**Requirement**
Print all of the data exactly, with no line missing.

______________________________

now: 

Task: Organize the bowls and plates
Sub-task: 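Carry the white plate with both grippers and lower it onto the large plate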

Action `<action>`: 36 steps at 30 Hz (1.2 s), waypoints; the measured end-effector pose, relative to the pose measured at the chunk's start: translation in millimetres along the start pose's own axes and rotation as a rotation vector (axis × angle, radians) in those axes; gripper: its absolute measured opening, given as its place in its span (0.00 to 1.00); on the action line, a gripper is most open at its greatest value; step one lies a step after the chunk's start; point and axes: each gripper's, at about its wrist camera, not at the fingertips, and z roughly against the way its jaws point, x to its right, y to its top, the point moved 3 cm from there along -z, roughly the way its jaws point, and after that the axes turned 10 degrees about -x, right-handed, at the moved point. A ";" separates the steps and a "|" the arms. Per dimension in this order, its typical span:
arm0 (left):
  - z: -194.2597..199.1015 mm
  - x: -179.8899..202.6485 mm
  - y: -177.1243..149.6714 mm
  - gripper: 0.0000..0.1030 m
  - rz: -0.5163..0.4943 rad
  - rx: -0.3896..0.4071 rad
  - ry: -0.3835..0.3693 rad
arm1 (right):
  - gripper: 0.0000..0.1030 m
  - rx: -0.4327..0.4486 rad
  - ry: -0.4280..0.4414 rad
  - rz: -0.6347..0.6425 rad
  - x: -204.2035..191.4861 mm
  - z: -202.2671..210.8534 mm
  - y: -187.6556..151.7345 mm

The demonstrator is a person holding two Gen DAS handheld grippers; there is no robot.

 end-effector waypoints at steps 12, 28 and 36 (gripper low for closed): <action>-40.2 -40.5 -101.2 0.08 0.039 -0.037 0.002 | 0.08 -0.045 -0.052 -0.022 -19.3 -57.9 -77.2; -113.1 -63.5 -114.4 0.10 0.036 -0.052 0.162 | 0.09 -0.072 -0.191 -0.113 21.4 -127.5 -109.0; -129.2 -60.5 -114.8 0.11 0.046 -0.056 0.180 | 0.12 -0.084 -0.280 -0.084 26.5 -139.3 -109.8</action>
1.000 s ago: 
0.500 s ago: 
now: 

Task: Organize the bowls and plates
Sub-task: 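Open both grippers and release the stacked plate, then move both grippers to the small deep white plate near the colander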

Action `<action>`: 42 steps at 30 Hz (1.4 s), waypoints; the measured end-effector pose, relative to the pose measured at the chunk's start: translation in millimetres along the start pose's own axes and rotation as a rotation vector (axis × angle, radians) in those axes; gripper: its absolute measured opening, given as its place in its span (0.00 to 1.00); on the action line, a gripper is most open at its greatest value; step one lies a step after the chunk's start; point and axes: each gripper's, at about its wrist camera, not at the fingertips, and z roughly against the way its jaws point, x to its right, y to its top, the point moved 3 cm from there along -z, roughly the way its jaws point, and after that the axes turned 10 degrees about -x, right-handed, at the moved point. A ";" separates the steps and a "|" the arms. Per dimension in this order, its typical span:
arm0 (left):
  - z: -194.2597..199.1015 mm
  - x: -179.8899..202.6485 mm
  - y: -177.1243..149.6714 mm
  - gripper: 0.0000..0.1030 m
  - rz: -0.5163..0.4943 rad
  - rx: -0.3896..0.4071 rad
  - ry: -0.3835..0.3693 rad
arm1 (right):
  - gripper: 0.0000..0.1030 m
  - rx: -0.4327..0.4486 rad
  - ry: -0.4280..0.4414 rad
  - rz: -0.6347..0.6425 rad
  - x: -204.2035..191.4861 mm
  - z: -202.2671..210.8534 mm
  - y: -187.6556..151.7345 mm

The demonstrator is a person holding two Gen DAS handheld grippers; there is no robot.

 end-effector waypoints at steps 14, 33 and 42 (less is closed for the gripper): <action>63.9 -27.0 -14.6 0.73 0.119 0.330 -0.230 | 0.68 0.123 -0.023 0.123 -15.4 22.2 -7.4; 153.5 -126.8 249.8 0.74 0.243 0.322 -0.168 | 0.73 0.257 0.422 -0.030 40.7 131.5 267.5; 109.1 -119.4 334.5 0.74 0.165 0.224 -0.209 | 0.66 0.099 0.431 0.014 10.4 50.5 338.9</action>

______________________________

**Reply**
now: 

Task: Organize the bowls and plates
Sub-task: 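Carry the white plate with both grippers and lower it onto the large plate
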
Action `<action>`: 36 steps at 30 Hz (1.2 s), waypoints; the measured end-effector pose, relative to the pose measured at the chunk's start: translation in millimetres along the start pose's own axes and rotation as a rotation vector (axis × angle, radians) in those axes; gripper: its absolute measured opening, given as its place in its span (0.00 to 1.00); on the action line, a gripper is most open at its greatest value; step one lies a step after the chunk's start; point and axes: each gripper's, at about its wrist camera, not at the fingertips, and z roughly against the way its jaws point, x to its right, y to its top, the point moved 3 cm from there along -z, roughly the way its jaws point, and after that the axes turned 10 degrees about -x, right-handed, at the moved point. A ";" separates the steps and a "|" the arms. Per dimension in this order, its typical span:
arm0 (left):
  - z: -194.2597..199.1015 mm
  - x: -179.8899..202.6485 mm
  - y: -177.1243..149.6714 mm
  - gripper: 0.0000..0.1030 m
  - rz: -0.5163..0.4943 rad
  - rx: -0.3896..0.4071 rad
  - ry: -0.3835..0.3693 rad
arm1 (right):
  - gripper: 0.0000..0.1030 m
  - rx: -0.4327..0.4486 rad
  - ry: -0.4280..0.4414 rad
  - rz: -0.6347..0.6425 rad
  - x: -204.2035..191.4861 mm
  - z: -202.2671..210.8534 mm
  - y: -187.6556..151.7345 mm

The demonstrator is a person holding two Gen DAS handheld grippers; there is no robot.

 end-effector waypoints at steps 12, 28 and 36 (gripper low for closed): <action>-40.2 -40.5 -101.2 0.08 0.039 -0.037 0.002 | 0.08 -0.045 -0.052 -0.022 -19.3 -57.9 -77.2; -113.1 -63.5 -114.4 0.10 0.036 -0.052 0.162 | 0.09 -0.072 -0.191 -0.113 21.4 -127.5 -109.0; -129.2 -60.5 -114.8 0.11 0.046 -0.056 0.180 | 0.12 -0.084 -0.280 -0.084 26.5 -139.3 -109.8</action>
1.000 s ago: 
0.500 s ago: 
now: 

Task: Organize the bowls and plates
Sub-task: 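Open both grippers and release the stacked plate, then move both grippers to the small deep white plate near the colander
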
Action `<action>`: 42 steps at 30 Hz (1.4 s), waypoints; the measured end-effector pose, relative to the pose measured at the chunk's start: translation in millimetres along the start pose's own axes and rotation as a rotation vector (axis × angle, radians) in those axes; gripper: its absolute measured opening, given as its place in its span (0.00 to 1.00); on the action line, a gripper is most open at its greatest value; step one lies a step after the chunk's start; point and axes: each gripper's, at about its wrist camera, not at the fingertips, and z roughly against the way its jaws point, x to its right, y to its top, the point moved 3 cm from there along -z, roughly the way its jaws point, and after that the axes turned 10 degrees about -x, right-handed, at the moved point. A ";" separates the steps and a "|" the arms. Per dimension in this order, its typical span:
arm0 (left):
  - z: -194.2597..199.1015 mm
  - x: -179.8899..202.6485 mm
  - y: -177.1243..149.6714 mm
  - gripper: 0.0000..0.1030 m
  - rz: -0.5163..0.4943 rad
  - rx: -0.3896..0.4071 rad
  - ry: -0.3835..0.3693 rad
arm1 (right):
  - gripper: 0.0000..0.1030 m
  - rx: -0.4327..0.4486 rad
  - ry: -0.4280..0.4414 rad
  - rz: -0.6347..0.6425 rad
  - x: -204.2035..191.4861 mm
  - z: -202.2671..210.8534 mm
  - y: -187.6556..151.7345 mm

The demonstrator is a person holding two Gen DAS handheld grippers; there is no robot.

 end-effector waypoints at steps 14, 33 and 42 (less is closed for the gripper): <action>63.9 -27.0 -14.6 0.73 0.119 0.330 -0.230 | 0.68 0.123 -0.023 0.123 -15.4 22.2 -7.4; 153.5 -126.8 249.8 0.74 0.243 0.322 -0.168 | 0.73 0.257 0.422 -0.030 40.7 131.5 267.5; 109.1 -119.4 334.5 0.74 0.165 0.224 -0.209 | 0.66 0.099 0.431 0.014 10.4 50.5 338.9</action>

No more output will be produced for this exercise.